Today, my partner asked if he could give me some feedback on this experiment. Thinking he was going to critique my housework, I told him to go ahead, albeit with gritted teeth. (Seriously, dude?). It turned out, however, that he was concerned I was doing way too much work, and that he felt like a bystander in his own home as he sat on the couch while I cleaned up after a dinner that I made him, or vacuumed, or swept, or cleaned mirrors, etc.
I don't want my partner to speak for his entire gender, but I do feel that he isn't alone in being a man who wants to contribute to his household, just as much as women are told they should contribute to their households. I think he takes just as much pride from a clean house, a well-cooked meal, or an empty laundry basket as I do. Having this conversation with him just cemented my belief that generally speaking, dividing household roles according to gender is bulls**t. (I did wonder, however, why he hadn't fulfilled any of his blue chores yet.)
By the second to last day, I was so looking forward to this being over. I felt like all I did was spend time in the kitchen or fold laundry. The entire week really opened my eyes to where my priorities were. I have heard the saying that you can have a happy family, or a clean house, but not both, and for my family I think there's some truth to that. Obviously, I don't want to live in a pig sty and I don't want my kid to live in one, either. But if I could be spending my free time writing, with my partner, or with my kid, I'd choose that every time over cleaning a toilet.
To celebrate the end of this long, exhausting week, I didn't cook.
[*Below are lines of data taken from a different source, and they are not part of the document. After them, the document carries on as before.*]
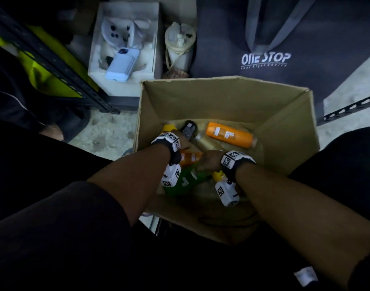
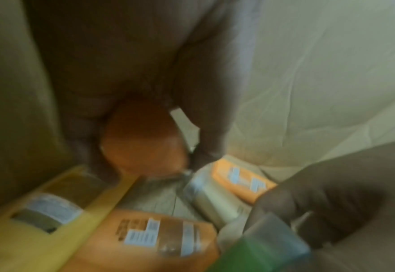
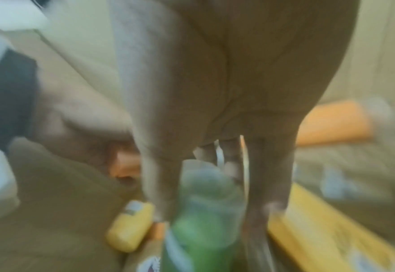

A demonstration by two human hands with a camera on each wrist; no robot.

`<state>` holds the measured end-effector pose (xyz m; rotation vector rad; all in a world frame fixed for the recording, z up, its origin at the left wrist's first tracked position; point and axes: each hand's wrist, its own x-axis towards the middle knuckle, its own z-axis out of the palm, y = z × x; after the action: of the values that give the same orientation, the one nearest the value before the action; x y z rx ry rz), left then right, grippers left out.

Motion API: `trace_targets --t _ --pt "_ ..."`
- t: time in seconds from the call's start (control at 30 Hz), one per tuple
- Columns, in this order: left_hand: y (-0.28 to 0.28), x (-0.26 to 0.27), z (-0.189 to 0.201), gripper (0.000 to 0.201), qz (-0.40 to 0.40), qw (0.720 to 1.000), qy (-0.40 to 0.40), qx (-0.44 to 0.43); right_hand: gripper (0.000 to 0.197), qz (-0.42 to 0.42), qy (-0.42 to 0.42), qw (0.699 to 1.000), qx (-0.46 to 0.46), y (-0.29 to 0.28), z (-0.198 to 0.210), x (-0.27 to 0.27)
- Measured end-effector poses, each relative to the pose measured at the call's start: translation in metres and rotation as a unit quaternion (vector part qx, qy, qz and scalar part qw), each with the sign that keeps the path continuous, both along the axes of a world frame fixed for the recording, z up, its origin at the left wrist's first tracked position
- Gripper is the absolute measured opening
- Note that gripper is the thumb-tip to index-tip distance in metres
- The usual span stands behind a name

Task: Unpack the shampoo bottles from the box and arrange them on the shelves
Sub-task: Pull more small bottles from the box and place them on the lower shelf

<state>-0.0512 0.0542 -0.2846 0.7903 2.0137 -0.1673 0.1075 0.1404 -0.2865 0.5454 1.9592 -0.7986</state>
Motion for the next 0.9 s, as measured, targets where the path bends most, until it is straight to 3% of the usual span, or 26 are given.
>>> trace_targets --t 0.13,0.3,0.43,0.53,0.63,0.77,0.9 --pt "-0.006 0.002 0.023 0.037 0.045 0.995 0.045 0.070 0.027 -0.024 0.039 0.998 0.048 0.003 0.037 0.002" --pt "-0.017 0.008 0.032 0.037 0.081 0.991 0.038 0.101 0.054 -0.042 0.050 0.991 0.116 0.010 0.095 0.003" --pt "-0.024 0.006 0.044 0.047 0.055 0.993 0.062 0.087 0.057 -0.091 0.068 0.981 0.158 0.013 0.124 0.007" --pt "-0.025 0.007 0.054 0.056 -0.016 0.993 0.108 0.048 0.058 -0.182 0.078 0.970 0.143 0.009 0.128 0.008" --pt "-0.023 0.013 0.063 0.045 -0.064 0.989 0.125 0.036 0.068 -0.186 0.091 0.963 0.170 -0.002 0.122 0.008" --pt "-0.015 0.023 0.068 0.032 -0.030 0.989 0.112 0.096 0.074 -0.255 0.116 0.945 0.171 -0.011 0.102 0.001" --pt "-0.008 0.028 0.069 0.027 -0.009 0.986 0.108 0.123 0.097 -0.263 0.132 0.940 0.174 -0.009 0.089 -0.007"
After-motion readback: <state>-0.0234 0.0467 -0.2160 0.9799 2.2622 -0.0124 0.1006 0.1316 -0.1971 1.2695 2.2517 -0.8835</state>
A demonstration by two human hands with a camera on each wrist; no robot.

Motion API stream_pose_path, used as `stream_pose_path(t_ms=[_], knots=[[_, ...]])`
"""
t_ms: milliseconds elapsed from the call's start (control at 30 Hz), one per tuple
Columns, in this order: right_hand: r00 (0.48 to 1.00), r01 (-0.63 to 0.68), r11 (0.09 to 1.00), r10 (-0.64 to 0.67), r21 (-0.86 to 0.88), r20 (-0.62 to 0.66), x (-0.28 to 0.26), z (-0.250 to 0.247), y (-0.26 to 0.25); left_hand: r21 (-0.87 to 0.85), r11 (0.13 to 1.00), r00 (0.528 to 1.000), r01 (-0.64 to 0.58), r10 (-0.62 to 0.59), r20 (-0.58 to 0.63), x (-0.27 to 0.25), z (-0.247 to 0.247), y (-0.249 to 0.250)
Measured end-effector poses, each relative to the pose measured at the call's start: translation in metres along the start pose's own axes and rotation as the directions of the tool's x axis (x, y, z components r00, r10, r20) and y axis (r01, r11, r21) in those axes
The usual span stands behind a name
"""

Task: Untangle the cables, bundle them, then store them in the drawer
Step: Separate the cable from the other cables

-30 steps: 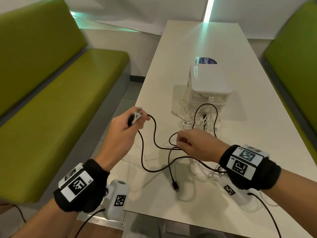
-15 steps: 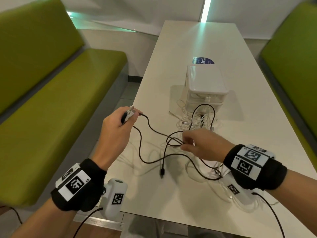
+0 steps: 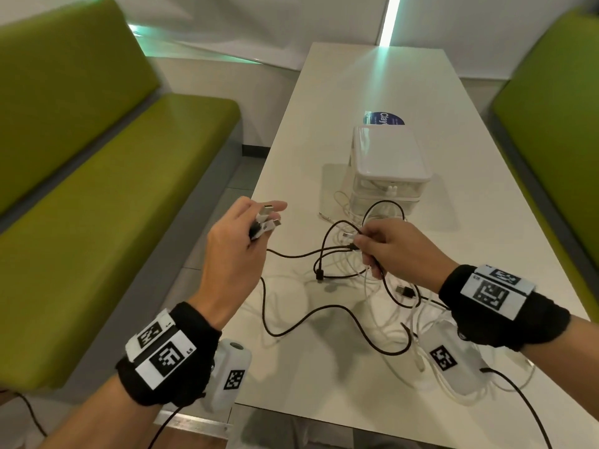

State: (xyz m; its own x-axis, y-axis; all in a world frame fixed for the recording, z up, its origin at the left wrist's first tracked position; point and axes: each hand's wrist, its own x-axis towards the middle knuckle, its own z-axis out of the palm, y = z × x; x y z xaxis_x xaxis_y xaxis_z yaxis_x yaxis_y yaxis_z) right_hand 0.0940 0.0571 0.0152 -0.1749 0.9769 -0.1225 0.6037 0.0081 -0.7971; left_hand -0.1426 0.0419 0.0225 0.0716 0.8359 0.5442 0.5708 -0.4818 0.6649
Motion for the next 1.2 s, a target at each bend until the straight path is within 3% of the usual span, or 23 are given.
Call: stream_pose_path(t_ms=[200, 300, 433, 533, 733, 833, 933, 1000, 1067, 1133, 1200], knots=[[0.996, -0.075, 0.969, 0.064, 0.237, 0.056, -0.004, 0.003, -0.010, -0.040, 0.988, 0.965, 0.147, -0.134, 0.227, -0.004, 0.022, -0.006], [0.994, -0.076, 0.941, 0.047, 0.329, 0.096, -0.006, 0.003, -0.015, -0.001, 0.991, 0.927, 0.133, -0.124, 0.354, -0.008, 0.028, -0.002], [0.986, -0.057, 0.904, -0.015, 0.423, 0.166, -0.007, 0.000, -0.022, 0.046, 0.999, 0.894, -0.002, -0.018, 0.447, -0.014, 0.037, 0.003], [0.986, -0.043, 0.907, -0.028, 0.418, 0.162, -0.006, -0.004, -0.023, 0.191, 0.982, 0.852, 0.004, -0.103, 0.514, -0.012, 0.041, 0.003], [0.997, -0.063, 0.948, 0.075, 0.313, -0.026, 0.000, -0.020, -0.010, 0.098, 0.979, 0.928, 0.182, -0.203, 0.311, 0.003, 0.015, -0.003], [0.997, -0.058, 0.960, 0.069, 0.275, -0.032, 0.001, -0.019, -0.003, 0.185, 0.967, 0.945, 0.175, -0.218, 0.245, 0.012, 0.006, -0.004], [0.997, -0.078, 0.963, 0.074, 0.256, 0.025, 0.000, -0.016, -0.002, 0.046, 0.972, 0.948, 0.230, -0.235, 0.217, 0.011, 0.007, -0.004], [0.993, -0.100, 0.983, 0.088, 0.154, 0.082, 0.001, -0.014, -0.004, -0.040, 0.968, 0.952, 0.249, -0.237, 0.196, 0.009, 0.008, 0.000], [0.990, -0.067, 0.972, 0.093, -0.227, 0.106, 0.001, -0.013, -0.002, -0.077, 0.969, 0.961, 0.236, -0.221, 0.164, 0.008, 0.008, 0.002], [0.992, -0.020, 0.789, 0.093, -0.614, 0.087, 0.001, -0.009, -0.001, -0.120, 0.969, 0.973, 0.216, -0.204, 0.107, 0.008, 0.007, 0.001], [0.999, -0.012, 0.706, 0.041, -0.708, 0.025, -0.003, -0.002, -0.001, -0.160, 0.968, 0.981, 0.192, -0.188, 0.041, 0.008, 0.004, -0.002]])
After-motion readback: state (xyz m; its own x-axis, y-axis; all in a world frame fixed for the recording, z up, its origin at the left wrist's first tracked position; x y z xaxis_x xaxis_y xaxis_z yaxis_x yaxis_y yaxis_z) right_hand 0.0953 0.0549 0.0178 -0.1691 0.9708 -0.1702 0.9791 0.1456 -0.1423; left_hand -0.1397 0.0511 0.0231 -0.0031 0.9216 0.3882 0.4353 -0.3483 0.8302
Instead, we ordered Chinese food and I drank a glass of wine. And then I cleaned it all up when we were done, because I am nothing if not committed.
My partner and I used to attend a weekly yoga class. At some point during the class, the instructor would always say, "Inertia breeds inertia": In other words, doing nothing makes more nothing. But the opposite is also true in that doing something makes more something. And that's one of the positives that I can take out of this experience. I felt motivated all day. I felt like doing more and going the extra mile all the time, just because I already was. Unfortunately, what I mostly felt motivated to do was more housework, and I ended up sacrificing my own writing or school work as a result.
By the end of the week, I felt like I had been doing what essentially amounted to unpaid labor.
I also realized that by the end of this experiment, I was overwhelmed by feelings of resentment toward my partner. I knew how ridiculous it was to resent him when I had volunteered myself for this experiment, and he'd been nothing but wonderfully helpful and supportive. But making sure the house was spotless (OK, spotless-ish), cooking my family's meals, cleaning their clothes, and prioritizing all of that over my own work and my own self made me feel like I was doing working for my family. By the end of this week, I felt like I was doing what essentially amounted to unpaid labor. That didn't feel good, because I didn't want there to be checks and balances in my marriage or my family.
This week solidified for me that an even division of labor — not based on gender, but on who has the time, energy, and desire to perform certain tasks — works for us. We do these annoying, boring tasks for our family, each other, and ourselves because that's how our relationship works. And — you know — for basic cleanliness.
Oh, and other than taking out some more trash, my partner still hasn't completed any of his assigned "blue" jobs. But he lets me write about him on the Internet, so I guess I'll let it slide.